2D-combinatorial maps are algebraic structures which allow to describe and work with plane graphs, that is, embeddings of planar graphs, with applications in Image Processing for instance [1]. Using such structures has allowed to establish several algorithmic properties. E.g., it is possible to decide whether two drawings of planar graphs, or two maps, are isomorphic or not in quadratic time [24]. Moreover, deciding whether a pattern (i.e., a drawing made of a connected subset of faces) appears in a map is also tractable in quadratic time; this property is interesting since determining whether a connected graph is a sub-graph of a planar graph is known to be an \(\mathcal {NP}\)-complete problem [46]. So focusing on a particular drawing of a planar graph (among possibly an exponential number of possibilities) is very helpful from an algorithmic point of view. It has also been shown that searching for a disconnected-pattern, built from several disconnected patterns, is an \(\mathcal {NP}\)-hard problem [4].

A related problem consists in finding large common patterns in two maps. In order to get a common pattern, one must eliminate subsets of faces from both maps and obtain the same pattern up to an isomorphism. E.g., in Fig. 1, map (c) is the maximum common pattern of maps (a) and (b); the eliminated faces are shown with dotted lines. It has been proved in [7] that computing such large common patterns is an \(\mathcal {NP}\)-hard problem, even when patterns are connected.
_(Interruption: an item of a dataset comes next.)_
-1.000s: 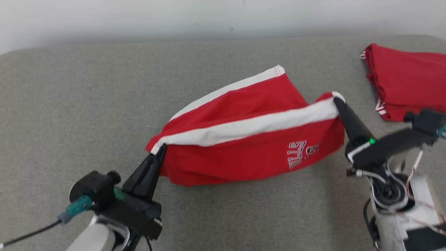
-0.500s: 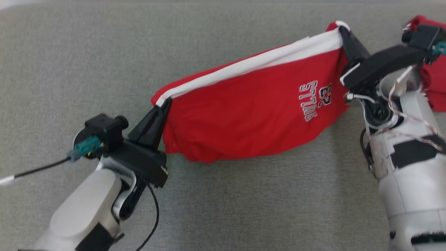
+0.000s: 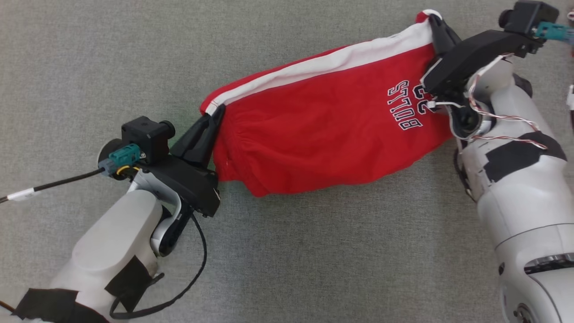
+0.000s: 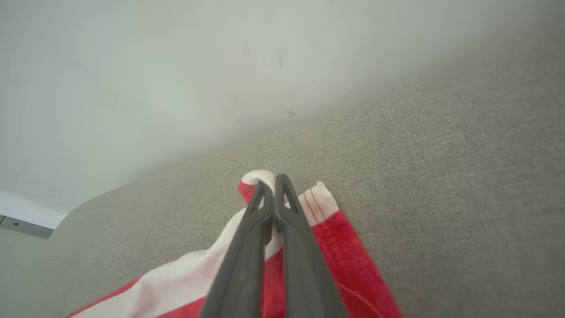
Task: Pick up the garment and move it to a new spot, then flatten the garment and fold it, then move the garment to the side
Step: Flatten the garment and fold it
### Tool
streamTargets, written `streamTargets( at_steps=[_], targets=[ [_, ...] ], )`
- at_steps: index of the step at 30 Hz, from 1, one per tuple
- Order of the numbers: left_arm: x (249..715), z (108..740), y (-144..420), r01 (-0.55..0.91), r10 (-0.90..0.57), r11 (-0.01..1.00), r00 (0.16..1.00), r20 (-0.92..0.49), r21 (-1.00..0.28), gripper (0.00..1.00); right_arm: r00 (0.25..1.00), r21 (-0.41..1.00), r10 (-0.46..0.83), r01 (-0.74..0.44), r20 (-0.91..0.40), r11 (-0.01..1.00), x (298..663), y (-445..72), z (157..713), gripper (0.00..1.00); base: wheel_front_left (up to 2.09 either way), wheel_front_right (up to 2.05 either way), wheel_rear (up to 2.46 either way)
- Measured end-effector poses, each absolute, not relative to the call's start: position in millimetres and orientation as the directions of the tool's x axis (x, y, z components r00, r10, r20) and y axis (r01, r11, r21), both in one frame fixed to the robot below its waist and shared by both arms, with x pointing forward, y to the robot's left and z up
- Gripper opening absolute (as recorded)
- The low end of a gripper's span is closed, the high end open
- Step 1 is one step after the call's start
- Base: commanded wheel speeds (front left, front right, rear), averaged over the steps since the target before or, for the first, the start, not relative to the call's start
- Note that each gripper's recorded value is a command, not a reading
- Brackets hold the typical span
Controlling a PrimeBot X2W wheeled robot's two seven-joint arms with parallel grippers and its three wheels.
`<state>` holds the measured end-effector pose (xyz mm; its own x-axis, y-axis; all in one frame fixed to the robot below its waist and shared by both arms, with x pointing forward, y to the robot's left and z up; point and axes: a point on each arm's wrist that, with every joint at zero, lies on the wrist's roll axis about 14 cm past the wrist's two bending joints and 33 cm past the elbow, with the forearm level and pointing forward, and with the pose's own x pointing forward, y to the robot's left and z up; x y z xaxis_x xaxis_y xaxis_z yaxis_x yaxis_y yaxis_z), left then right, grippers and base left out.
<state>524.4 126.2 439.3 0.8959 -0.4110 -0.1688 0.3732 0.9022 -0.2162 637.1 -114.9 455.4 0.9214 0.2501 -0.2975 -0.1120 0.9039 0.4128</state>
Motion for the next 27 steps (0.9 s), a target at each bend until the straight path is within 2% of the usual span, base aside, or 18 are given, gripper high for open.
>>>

In this paper, we constrain the definition of common patterns: we now require the pattern to be extendable to both maps when adding independent groups of faces. Independence means that if any new face is added in a connected way to the common pattern, then the result ceases to be a pattern of one of the two maps; moreover, if any face is added to the pattern in order to get one of the maps, then no face can be added at the same place in the pattern to get the second map. See Fig. 1(d) for an example. Every common pattern that has this property results of an overlap between both maps, where pairs of faces of both maps were merged together: such an overlap defines an overlapping pattern.

Fig. 1.
figure 1

Maps (a) and (b) have map (c) as maximal common pattern, and map (d) as maximal overlapping pattern. Dotted lines are construction features, and do not belong to the maps.

Notice that the overlapping patterns can be smaller than the maximal common patterns. On the other hand, while the latter are not tractable in polynomial time [7], we show in this paper that computing any connected overlap is tractable in linear time, and enumerating all of the connected overlap is a quadratic-time problem. It follows that finding the largest connected overlap can also be done in polynomial time and space. In contrast, we prove that finding large possibly disconnected overlaps is \(\mathcal {NP}\)-hard.

Finally, in terms of applications, every maximal overlapping pattern O yields a distance defined by: \(d(M_1,M_2)=\text{ size }(M_1)+\text{ size }(M_2)-2.\text{ size }(O).\) If one can find any maximal overlap in polynomial time, distance d is efficiently computable, and may then be used as an efficient rough approximation to tighter \(\mathcal {NP}\)-hard graph edit distances.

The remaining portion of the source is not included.